Nossos doutores, qualificados a duras penas com recursos públicos e com o compartilhamento pelos parceiros dos encargos didáticos, são estimulados a aposentadorias precoces pelas confusões que o próprio Governo cria. As vagas ocorridas após 31/03/95 não podem ser preenchidas, recriando-se a figura do professor substituto, de caráter precário, contratado para 20 horas por aproximadamente 300 reais ou 450 reais caso seja graduado ou mestre. Apesar do esforço e dedicação dos professores substitutos, muitos dos encargos não podem ser por eles exercidos, por exigências regimentais, sobrecarregando-se sobremaneira os professores do quadro, que têm acumulado número excessivo de aulas, muitas vezes em disciplinas diferentes, com atividades de pesquisa e extensão, produção científica, orientação acadêmica, atividades administrativas, que vão desde os encargos de gerência à participação em comissões de várias naturezas, inclusive as destinadas às atividades substantivas, como conselhos editoriais, comissões para avaliar o desempenho em estágio probatório, para organizar os estágios e práticas de ensino, para acompanhar o novo currículo, organizar a discussão do projeto das licenciaturas, avaliar o vestibular, desencadear o processo de avaliação institucional! E por salários que chegam, no máximo, a 1.500 reais para os que têm mestrado e dedicação exclusiva.

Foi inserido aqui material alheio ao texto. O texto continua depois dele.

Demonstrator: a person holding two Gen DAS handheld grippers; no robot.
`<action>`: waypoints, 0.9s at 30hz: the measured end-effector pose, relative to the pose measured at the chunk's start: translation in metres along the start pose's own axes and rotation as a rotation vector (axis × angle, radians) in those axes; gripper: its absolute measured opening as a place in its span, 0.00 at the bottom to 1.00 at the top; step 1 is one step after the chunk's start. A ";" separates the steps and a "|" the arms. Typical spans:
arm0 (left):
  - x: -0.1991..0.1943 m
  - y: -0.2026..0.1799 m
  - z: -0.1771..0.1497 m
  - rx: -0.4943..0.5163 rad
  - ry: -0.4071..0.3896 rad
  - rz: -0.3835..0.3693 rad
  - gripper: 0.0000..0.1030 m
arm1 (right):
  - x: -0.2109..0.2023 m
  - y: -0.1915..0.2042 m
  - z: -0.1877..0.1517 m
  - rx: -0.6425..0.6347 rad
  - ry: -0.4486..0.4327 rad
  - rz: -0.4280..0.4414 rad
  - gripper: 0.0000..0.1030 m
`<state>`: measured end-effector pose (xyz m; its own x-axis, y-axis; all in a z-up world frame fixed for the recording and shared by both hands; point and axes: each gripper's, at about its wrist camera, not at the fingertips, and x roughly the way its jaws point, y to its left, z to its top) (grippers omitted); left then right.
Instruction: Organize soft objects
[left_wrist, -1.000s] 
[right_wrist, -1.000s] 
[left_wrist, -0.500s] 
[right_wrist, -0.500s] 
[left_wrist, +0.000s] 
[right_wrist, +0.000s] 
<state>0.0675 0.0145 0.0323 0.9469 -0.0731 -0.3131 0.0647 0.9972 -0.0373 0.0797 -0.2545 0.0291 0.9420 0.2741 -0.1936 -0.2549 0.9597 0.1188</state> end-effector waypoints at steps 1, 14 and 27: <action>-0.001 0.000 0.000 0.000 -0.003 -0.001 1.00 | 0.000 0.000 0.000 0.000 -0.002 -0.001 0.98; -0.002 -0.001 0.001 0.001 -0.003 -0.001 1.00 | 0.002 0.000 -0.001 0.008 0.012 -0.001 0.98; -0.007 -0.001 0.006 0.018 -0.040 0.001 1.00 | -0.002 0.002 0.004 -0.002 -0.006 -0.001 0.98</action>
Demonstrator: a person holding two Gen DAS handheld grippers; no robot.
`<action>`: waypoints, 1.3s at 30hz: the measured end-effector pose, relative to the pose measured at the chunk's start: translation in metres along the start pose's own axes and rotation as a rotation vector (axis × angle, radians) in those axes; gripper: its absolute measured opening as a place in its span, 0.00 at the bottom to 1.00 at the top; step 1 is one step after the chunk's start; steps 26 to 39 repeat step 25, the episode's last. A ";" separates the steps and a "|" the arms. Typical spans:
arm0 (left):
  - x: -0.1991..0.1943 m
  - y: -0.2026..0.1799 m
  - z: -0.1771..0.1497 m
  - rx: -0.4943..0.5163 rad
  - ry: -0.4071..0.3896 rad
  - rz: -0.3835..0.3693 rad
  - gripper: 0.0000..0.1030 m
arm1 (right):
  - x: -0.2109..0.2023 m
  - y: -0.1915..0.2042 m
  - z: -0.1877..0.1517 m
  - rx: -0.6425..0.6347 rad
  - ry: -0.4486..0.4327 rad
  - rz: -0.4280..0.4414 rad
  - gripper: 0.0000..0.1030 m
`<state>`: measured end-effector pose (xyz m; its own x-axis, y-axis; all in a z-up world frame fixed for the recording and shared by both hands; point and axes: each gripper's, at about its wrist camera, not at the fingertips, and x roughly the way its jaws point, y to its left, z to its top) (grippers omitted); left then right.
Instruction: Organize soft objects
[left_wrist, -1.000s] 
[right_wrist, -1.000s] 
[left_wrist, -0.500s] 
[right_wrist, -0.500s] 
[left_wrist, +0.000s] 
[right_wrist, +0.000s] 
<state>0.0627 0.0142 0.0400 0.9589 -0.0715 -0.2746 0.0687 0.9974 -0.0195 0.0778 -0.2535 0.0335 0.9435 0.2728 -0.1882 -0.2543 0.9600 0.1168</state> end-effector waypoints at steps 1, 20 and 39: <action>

Com relação ao quadro técnico-administrativo, a realidade é a mesma. Em pleno processo de reorganização administrativa, tem-se que atender às tarefas rotineiras, avaliar os problemas organizacionais e os derivados das rotinas cristalizadas e ineficientes e criar novos métodos de organização e gestão e trabalho. Sem possibilidade de reposição de nenhuma vaga, com apenas 22 servidores para o apoio a todo o Setor, quatro para o Centro de Assessoramento Pedagógico e quatro para a Univídeo, ao mesmo tempo não há recursos para contratar serviços de consultaria que agilizem a reorganização e tampouco para comprar equipamentos! Seus salários médios estão entre 300 e 600 reais, para os níveis de auxiliar e médio, e 800 1.000 para o nível superior.

E no entanto, o Setor de Educação desenvolve seus projetos! Este número da Educar em Revista é um exemplo de sua produtividade. Apesar dos baixos salários, das precárias condições de trabalho, dos 15 meses sem reposição salarial, dos excessivos encargos e dos efeitos do financiamento sobre a pesquisa e sobre as estratégias de qualificação permanente, os servidores - docentes e técnico-administrativos - e os alunos do mestrado entregam à comunidade a sua produção, como resposta às críticas das quais temos sido pelo próprio Estado, com profundas repercussões no imaginário que se constrói na sociedade civil.

"Não tem asas, mas voa!" já dizia o professor Saviani, em outros tempos e circunstâncias!

E voa, não pela existência de boas condições de trabalho, mas pela teimosia de um grupo de servidores universitários que acredita radicalmente na Universidade como espaço de crítica, de manifestação da pluralidade das idéias, no compromisso com o público, na possibilidade da construção histórica da cidadania no âmbito do processo de construção da sociedade que sonhamos - efetivamente democrática, justa e igualitária, onde cada homem e todos os homens tenham, através da organização coletiva, a possibilidade de se desenvolver integralmente, de participar, de construir e ser plenamente!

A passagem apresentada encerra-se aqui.